As the custodian of confidential and valuable data -- personal or company information -- you need to know where data will be located at all times. In the cloud environment, location matters, especially from a legal standpoint. In the legal world, location is most frequently associated with jurisdiction. The concept of “jurisdiction” is associated with the power of a judge or government entity  to assert authority over the persons or things involved in an action, and to make a decision about a specific issue or sets of facts.

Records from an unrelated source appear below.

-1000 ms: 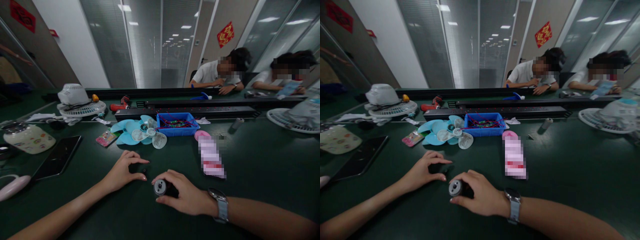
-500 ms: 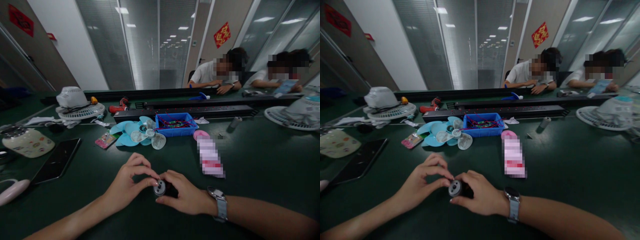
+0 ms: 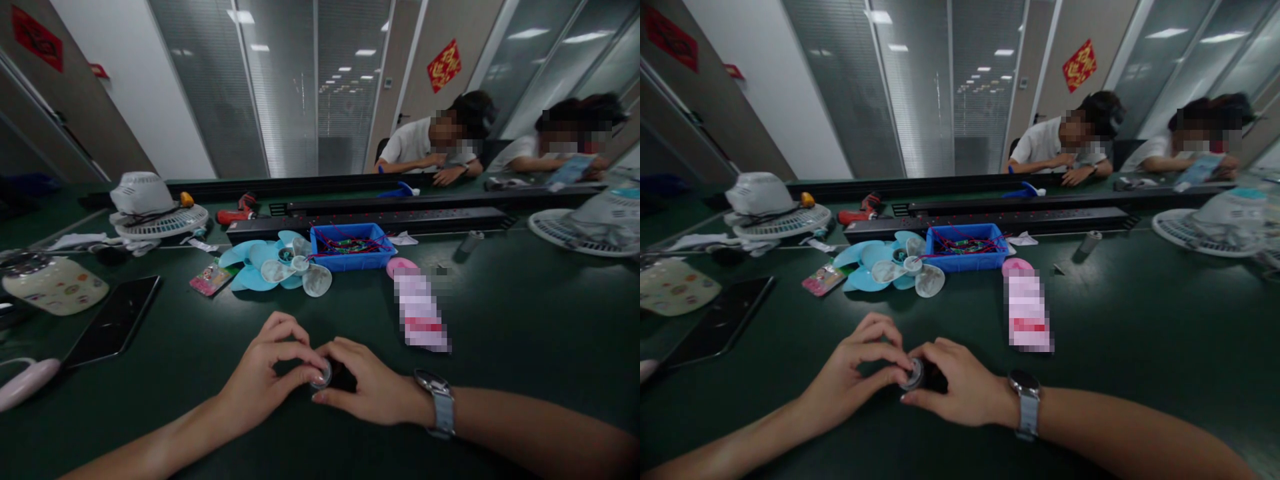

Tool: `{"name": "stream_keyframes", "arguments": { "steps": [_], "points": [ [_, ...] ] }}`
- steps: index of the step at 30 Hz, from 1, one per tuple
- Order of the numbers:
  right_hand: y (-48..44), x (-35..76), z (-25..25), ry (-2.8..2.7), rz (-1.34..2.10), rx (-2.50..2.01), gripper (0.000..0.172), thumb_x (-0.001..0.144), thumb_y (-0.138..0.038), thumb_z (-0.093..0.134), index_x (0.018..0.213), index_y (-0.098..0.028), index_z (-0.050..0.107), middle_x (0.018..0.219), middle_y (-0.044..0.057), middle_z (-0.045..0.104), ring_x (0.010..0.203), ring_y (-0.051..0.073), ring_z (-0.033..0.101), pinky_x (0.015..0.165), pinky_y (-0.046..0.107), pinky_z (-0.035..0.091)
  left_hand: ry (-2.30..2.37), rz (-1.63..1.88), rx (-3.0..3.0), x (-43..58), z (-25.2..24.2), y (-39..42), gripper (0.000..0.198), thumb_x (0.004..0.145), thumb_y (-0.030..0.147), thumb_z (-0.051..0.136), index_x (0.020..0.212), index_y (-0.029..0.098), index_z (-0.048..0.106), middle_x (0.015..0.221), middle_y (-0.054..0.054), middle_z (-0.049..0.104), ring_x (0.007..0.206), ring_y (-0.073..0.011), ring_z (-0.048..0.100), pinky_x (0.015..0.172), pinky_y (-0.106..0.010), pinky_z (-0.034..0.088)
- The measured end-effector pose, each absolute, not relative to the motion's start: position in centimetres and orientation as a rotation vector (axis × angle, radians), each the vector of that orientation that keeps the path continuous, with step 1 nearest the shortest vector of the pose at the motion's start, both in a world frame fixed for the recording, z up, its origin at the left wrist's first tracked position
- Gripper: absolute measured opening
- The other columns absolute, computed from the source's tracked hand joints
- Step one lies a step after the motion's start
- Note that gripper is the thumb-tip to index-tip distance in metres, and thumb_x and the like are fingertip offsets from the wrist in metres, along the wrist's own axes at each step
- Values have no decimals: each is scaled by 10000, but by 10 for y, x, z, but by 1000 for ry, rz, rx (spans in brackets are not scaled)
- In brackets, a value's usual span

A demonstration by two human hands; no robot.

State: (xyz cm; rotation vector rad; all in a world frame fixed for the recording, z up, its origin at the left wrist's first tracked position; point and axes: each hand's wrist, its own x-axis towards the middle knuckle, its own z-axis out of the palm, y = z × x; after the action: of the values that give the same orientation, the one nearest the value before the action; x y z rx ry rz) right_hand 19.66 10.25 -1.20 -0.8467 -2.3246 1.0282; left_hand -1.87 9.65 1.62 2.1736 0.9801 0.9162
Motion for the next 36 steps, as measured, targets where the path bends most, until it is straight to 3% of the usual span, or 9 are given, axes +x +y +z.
{"name": "stream_keyframes", "arguments": {
  "steps": [10,18,21,26,32,36],
  "points": [
    [102,197,-11,-2344,1013,-847,292,862,-420,672,1011,-190,575,919,24,584,818,164,534,712,288,421,1016,800,2162,-18,18,97,106,877,283,672,927,297,765,930,-41,605,967,-220,495,839,-357,455],
    [103,197,-14,-2329,1009,-832,308,858,-411,677,1027,-174,577,955,45,600,852,180,547,749,311,441,918,655,2209,-19,29,96,236,914,247,607,1110,330,706,1197,-48,559,1157,-246,443,993,-435,394],
    [102,197,-12,-2321,1036,-843,320,864,-401,670,1079,-180,583,978,52,610,864,184,552,758,315,448,1012,744,2170,-18,22,99,176,841,303,706,1015,284,721,1166,-55,561,1140,-257,453,975,-442,404],
    [102,196,-10,-2342,1027,-861,277,861,-425,671,971,-189,576,914,28,598,825,172,535,725,294,439,1053,820,2143,-16,20,100,106,808,292,742,731,222,719,1056,-48,599,1068,-244,492,922,-411,426],
    [103,197,-14,-2339,1008,-834,309,864,-423,670,1029,-180,574,960,48,603,847,178,542,754,310,443,924,676,2290,-17,33,101,113,872,206,658,877,262,756,1133,-46,609,1126,-242,462,958,-410,410],
    [103,197,-13,-2317,1024,-819,302,861,-418,673,1011,-174,578,937,43,600,824,172,542,727,302,442,951,787,2304,-16,29,100,119,827,235,720,933,277,752,1066,-43,649,1054,-239,493,898,-398,436]
  ]
}}
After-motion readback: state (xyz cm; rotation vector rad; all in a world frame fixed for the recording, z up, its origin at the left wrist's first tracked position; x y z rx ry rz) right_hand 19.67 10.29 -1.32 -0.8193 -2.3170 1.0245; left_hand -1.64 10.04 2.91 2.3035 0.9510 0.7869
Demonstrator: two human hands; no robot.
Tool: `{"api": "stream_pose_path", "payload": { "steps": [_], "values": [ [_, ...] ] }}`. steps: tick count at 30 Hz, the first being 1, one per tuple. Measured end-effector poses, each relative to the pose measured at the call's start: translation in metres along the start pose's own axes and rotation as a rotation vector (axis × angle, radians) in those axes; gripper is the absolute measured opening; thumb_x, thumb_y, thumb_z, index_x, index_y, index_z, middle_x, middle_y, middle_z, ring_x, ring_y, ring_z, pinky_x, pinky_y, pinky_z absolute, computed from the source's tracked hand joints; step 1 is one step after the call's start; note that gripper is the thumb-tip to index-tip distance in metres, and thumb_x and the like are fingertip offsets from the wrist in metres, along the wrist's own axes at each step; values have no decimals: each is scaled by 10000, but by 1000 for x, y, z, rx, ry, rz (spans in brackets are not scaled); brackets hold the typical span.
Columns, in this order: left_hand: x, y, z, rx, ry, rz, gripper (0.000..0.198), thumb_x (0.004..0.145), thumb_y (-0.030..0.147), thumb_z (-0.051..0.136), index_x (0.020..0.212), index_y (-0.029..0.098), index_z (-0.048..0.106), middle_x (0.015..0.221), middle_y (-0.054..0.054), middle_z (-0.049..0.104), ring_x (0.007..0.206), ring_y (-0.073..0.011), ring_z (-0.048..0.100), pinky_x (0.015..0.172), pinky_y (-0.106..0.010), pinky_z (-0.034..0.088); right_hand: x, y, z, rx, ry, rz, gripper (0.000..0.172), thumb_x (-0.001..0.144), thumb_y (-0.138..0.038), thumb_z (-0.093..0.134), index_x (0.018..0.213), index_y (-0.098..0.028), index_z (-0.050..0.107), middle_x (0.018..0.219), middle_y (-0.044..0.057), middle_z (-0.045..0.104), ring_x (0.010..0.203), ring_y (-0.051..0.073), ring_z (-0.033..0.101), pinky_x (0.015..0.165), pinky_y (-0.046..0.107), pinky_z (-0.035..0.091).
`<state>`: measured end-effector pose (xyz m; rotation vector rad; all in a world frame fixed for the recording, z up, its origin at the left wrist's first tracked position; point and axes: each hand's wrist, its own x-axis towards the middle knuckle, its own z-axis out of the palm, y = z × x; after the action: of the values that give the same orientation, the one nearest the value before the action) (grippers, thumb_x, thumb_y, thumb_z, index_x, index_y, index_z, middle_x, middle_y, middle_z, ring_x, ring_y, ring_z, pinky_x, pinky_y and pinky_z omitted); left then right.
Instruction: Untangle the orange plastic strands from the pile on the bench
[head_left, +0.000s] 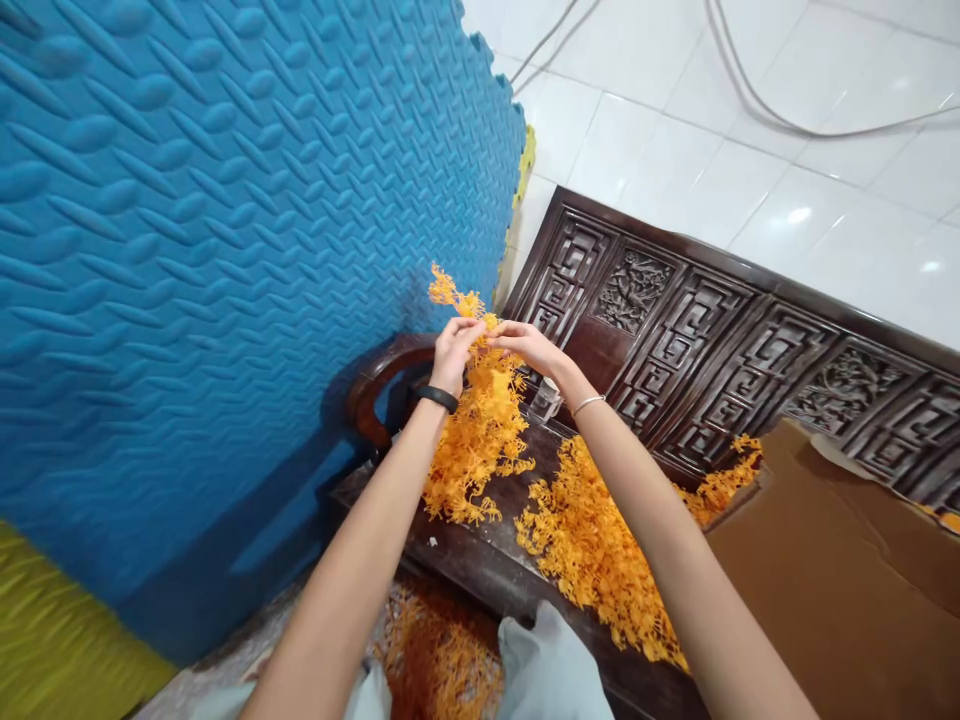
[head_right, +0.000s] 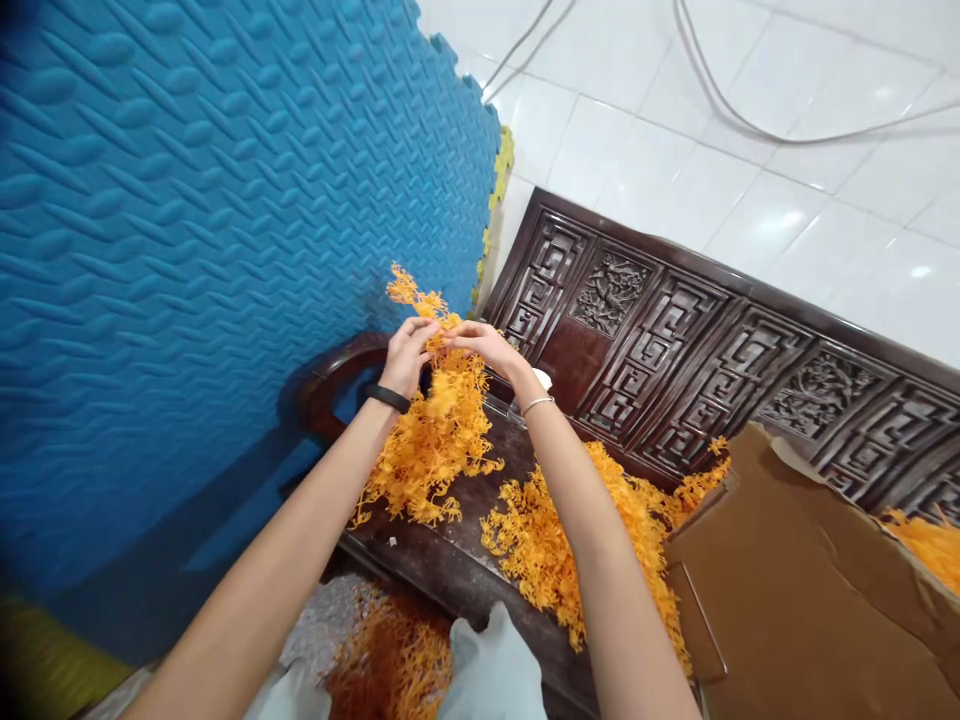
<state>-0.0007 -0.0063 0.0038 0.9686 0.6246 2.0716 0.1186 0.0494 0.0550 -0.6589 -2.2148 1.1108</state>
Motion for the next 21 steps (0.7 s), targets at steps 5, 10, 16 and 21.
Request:
{"api": "stream_pose_path", "payload": {
  "steps": [5, 10, 16, 21],
  "values": [
    [-7, 5, 7, 16, -75, -44, 174, 681, 326, 625, 801, 210, 578, 788, -7, 679, 819, -167, 630, 582, -226, 502, 7, 7, 0, -29, 46, -26, 228, 549, -193, 620, 767, -132, 602, 740, -16, 604, 684, 107, 528, 632, 219, 409],
    [-10, 6, 9, 36, -95, -43, 182, 678, 348, 624, 769, 190, 629, 741, -19, 691, 788, -184, 640, 523, -226, 507, 9, 14, -11, -179, 249, -33, 119, 562, -217, 596, 618, -112, 610, 575, -28, 554, 572, 89, 476, 549, 204, 361],
    [-2, 17, -10, 15, 16, 29, 238, 690, 345, 585, 532, 166, 577, 365, 50, 498, 311, -69, 419, 312, -168, 316, 0, 24, -40, -65, 681, 87, 136, 619, -225, 584, 674, -113, 641, 612, -8, 594, 569, 91, 502, 517, 193, 367],
    [5, 46, -10, -30, 101, 97, 260, 706, 286, 558, 476, 170, 525, 294, 84, 373, 248, -33, 268, 279, -157, 159, -8, 63, -51, -50, 919, 216, 111, 715, -187, 576, 702, -90, 630, 633, 0, 588, 568, 102, 515, 512, 213, 401]
  ]
}}
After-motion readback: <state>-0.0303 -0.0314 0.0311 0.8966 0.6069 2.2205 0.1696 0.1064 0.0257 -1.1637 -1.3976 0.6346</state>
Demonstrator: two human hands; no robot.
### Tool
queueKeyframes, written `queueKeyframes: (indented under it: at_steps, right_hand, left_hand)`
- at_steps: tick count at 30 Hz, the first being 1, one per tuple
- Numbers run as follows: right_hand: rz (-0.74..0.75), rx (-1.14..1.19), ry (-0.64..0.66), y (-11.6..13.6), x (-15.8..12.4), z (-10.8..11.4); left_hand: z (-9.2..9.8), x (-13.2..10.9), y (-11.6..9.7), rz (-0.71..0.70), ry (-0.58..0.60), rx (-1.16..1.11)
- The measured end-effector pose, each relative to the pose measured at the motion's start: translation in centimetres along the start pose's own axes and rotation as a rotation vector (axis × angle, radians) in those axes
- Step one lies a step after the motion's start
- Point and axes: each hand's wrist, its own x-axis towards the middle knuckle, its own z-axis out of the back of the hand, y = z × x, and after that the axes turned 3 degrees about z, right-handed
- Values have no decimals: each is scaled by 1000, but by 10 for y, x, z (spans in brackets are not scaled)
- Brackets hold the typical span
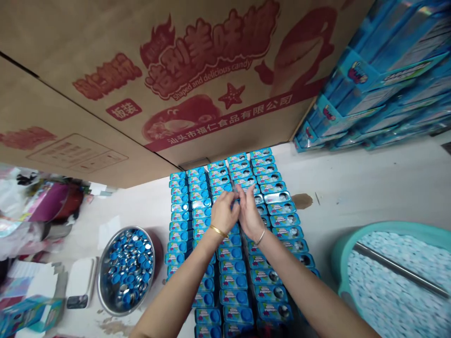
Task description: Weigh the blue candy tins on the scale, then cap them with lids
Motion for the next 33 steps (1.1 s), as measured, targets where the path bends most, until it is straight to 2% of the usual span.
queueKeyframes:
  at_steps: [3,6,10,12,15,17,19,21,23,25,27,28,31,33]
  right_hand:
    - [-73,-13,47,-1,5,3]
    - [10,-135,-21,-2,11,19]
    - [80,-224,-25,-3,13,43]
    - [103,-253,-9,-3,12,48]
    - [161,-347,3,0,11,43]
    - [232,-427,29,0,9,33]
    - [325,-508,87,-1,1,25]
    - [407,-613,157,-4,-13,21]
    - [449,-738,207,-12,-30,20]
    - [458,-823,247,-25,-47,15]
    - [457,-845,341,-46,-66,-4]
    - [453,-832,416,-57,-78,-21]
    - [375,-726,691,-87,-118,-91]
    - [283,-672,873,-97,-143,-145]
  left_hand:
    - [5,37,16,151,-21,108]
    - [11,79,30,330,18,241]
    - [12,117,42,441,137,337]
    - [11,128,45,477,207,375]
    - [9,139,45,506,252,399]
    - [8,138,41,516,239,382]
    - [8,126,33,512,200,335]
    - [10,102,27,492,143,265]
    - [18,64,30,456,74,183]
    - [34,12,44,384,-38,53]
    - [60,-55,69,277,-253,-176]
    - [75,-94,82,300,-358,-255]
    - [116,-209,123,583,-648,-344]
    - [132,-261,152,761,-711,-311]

Jurisdiction is not necessarily exclusive. Several countries or courts may have concurrent jurisdiction over a matter. Indeed, litigants frequently argue about who has jurisdiction over their dispute. In the cloud environment, where a piece of equipment is located may have significant consequences on the ability of a court or other government authority to assert jurisdiction over that piece of equipment, and, in the case of a server, over the data contained in that server.
  
If the cloud that hosts your data has servers in a foreign country, the laws of that foreign country may govern your data when stored in that server. As a result, many important foreign laws may govern your data (in addition to those of the United States). This even applies to your code that is being developed in a foreign country - proceed with caution and complete awareness.

Cloud computing legal issues: Data protection laws

Assume that Cloud X Service provides hosting, email and collaboration solutions to Arnett, a U.S. company with no operations abroad. Assume also that the Cloud X network includes servers located in a data center in the United Kingdom. Thus, Arnett as Cloud X’s customer ends up using data or servers that are in the U.K.

The Data Protection Act (1998) governs the protection of personal information that is processed in the U.K. Of course, the Data Protection Act applies to companies that do business in the U.K. However, that is not the extent of its reach. Under Section 5(1)(b) of the act,, the law also applies to a data controller that is not established in the U.K. or in any other European Economic Area state (EEA includes the European Union plus Lichtenstein, Norway, Iceland) but that “uses equipment in the United Kingdom for processing the data otherwise than for the purposes of transit through the United Kingdom.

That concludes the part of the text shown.